Sorial pointed out that Trump had “recently increased his cash position,” meaning there was “no need for a bank loan.”

He added: “I am not discussing where it is, whether it is in a Scottish bank or what, but it is earmarked for this project.

“If we needed to put the development up tomorrow, we have the cash to do that. It is sitting there in the bank and is ready to go.”

It may be, as Sorial suggests, that the £1bn was set aside exclusively for Trump International Golf Links.
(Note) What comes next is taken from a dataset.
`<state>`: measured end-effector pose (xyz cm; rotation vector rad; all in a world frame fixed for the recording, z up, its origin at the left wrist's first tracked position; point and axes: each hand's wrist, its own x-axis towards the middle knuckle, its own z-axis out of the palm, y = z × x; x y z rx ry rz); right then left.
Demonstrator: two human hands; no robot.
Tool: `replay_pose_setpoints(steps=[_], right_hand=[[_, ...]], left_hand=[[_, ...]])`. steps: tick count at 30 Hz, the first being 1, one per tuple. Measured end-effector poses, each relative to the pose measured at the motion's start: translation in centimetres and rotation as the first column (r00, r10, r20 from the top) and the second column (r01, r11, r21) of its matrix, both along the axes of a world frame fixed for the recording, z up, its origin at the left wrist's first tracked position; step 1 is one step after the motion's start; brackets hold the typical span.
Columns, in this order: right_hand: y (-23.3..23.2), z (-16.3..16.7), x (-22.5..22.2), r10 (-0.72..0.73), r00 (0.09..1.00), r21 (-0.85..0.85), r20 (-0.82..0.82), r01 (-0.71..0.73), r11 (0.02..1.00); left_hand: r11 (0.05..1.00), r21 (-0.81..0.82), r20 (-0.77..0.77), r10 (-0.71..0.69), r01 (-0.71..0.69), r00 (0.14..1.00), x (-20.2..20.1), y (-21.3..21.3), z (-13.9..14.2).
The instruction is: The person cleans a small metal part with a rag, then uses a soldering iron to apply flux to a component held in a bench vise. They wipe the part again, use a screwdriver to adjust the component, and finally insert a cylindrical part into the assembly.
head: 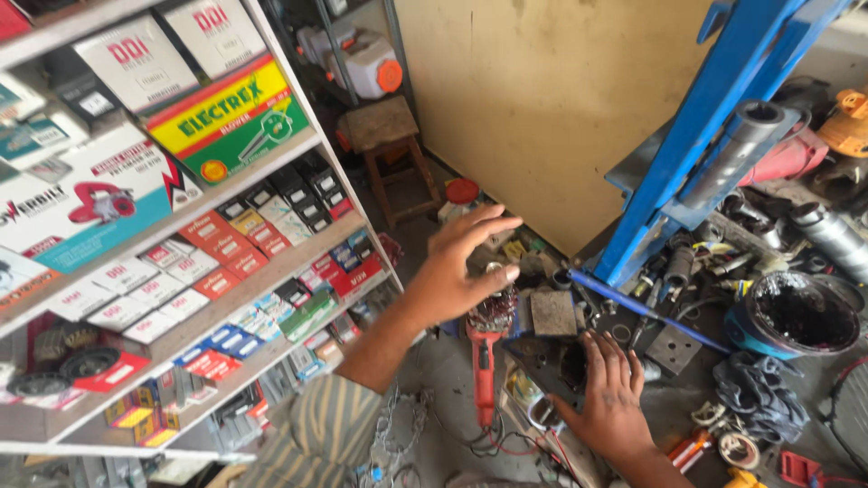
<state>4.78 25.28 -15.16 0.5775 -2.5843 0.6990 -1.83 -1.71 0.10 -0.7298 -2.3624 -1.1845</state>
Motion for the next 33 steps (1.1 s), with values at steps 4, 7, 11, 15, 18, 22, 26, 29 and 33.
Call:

But if that is the case, another element of Trump’s letter to the Bank of Scotland stands out.

In the second last paragraph, he told the bank he would honoured” to use it as the Trump Organisation’s “primary bank for all our United Kingdom enterprises, in particular, the Aberdeen development.”

The Trump Organisation did not respond to questions from Scotland on Sunday about its finances, but annual reports for the companies behind his Scottish resorts show he has no banking facilities associated with them.

In fact, Trump paid £9.5m in cash for the land in Aberdeenshire, and bought Turnberry in a £35.7m cash deal. Companies House records also show he has gone to provide them with £153m in interest-free loans.

Amid the ongoing debate as to the source of the money underpinning Trump’s businesses, the detail of his offers for Hamilton Hall opens up yet another line of enquiry.